The only other such device I have looked at was last August an offering from Bush that had VHS and DVD recorder, a nice idea that enabled your VHS treasures to be saved on DVD. Here somewhat differently you can record direct to either DVD or HDD. It should be possible to save that movie epic say to hard disc and then transfer to DVD minus the adverts so you get the movie as intended without constant reminders of washing powder, car insurance or perhaps most annoyingly what the broadcaster is showing next Tuesday at 9PM.


Setup should be just a matter of plugging in, attaching an aerial lead and switching on, this did not happen for me because the unit had been previously used and it took a while to find out how to override the information already stored. Once I found this out in the 90 page manual all was a breeze. It autotunes and now you just need to make the hard decisions, what to record, the quality required and if you want to record to the HDD or DVD.


As for setting the timer this can either be done by the time, day, channel method or by using the built in Video Plus where you just enter in a numerical code, 34856 for example, this is shown on checking, as the time, day and channel so you know if you have entered the correct code or not.


Most of my recording was done in the LP mode that I found to be quite acceptable certainly a lot better than even best mode in VHS. A DVD disc can take between 1 and 8 hours of recorded material dependant on the mode selected. The built in hard disk of 80 or 160GB can store between 17 and 136 hours of material on the 80GB model and or course double that on the 160GB unit.


There are two identical units available the DR-MH30S that has the 160GB unit and the one I used the DR-MH20S that has the 80GB unit.
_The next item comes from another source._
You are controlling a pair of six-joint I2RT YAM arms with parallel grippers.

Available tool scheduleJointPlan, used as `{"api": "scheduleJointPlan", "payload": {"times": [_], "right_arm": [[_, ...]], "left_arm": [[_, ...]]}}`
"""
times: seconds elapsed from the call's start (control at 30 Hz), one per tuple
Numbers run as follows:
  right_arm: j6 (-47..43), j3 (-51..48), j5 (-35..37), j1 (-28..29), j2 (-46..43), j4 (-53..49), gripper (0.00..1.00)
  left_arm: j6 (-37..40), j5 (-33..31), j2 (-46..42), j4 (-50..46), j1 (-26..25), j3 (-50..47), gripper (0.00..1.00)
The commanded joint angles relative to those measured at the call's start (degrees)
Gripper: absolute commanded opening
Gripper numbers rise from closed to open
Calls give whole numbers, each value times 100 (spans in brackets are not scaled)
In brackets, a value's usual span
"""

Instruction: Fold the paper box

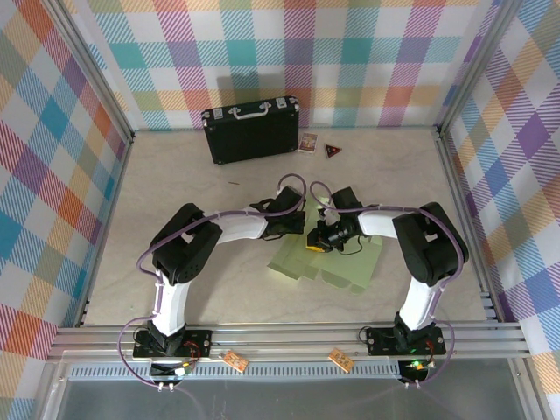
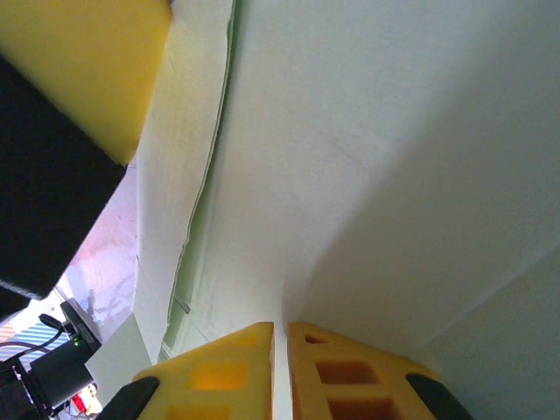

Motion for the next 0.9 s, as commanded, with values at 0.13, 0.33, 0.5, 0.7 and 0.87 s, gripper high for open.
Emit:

It is 42x33x6cm and has seven buttons in a line on the right front on it’s face with an 9.5x2cm LCD display on the left and an on/off bar below this. Once in place the only button I used was the one beside the DVD door to eject DVD’s everything else and a lot more can be done with the 59 key remote control.


The rear of the unit has aerial in and out sockets as well as Component Video out, S-Video out, Audio out and two SCART sockets.


The unit is also capable of playing MP3 files from CD and displaying slide shows from JPEGS. This is a very full featured unit and certainly something to go on a lot of peoples wish list. There is also another unit the DR-MH200S that seems to be the same but with a 120GB hard disc. I would be quite happy to own any of the three units. The stated high street price is around £550 for the DR-MH20S but I have seen adverts via internet searches as low as £250 for some reason these seem not to include the S at the end but certainly the description and the illustration seem to be the same, if so – with the normal proviso about buying online – snap it up.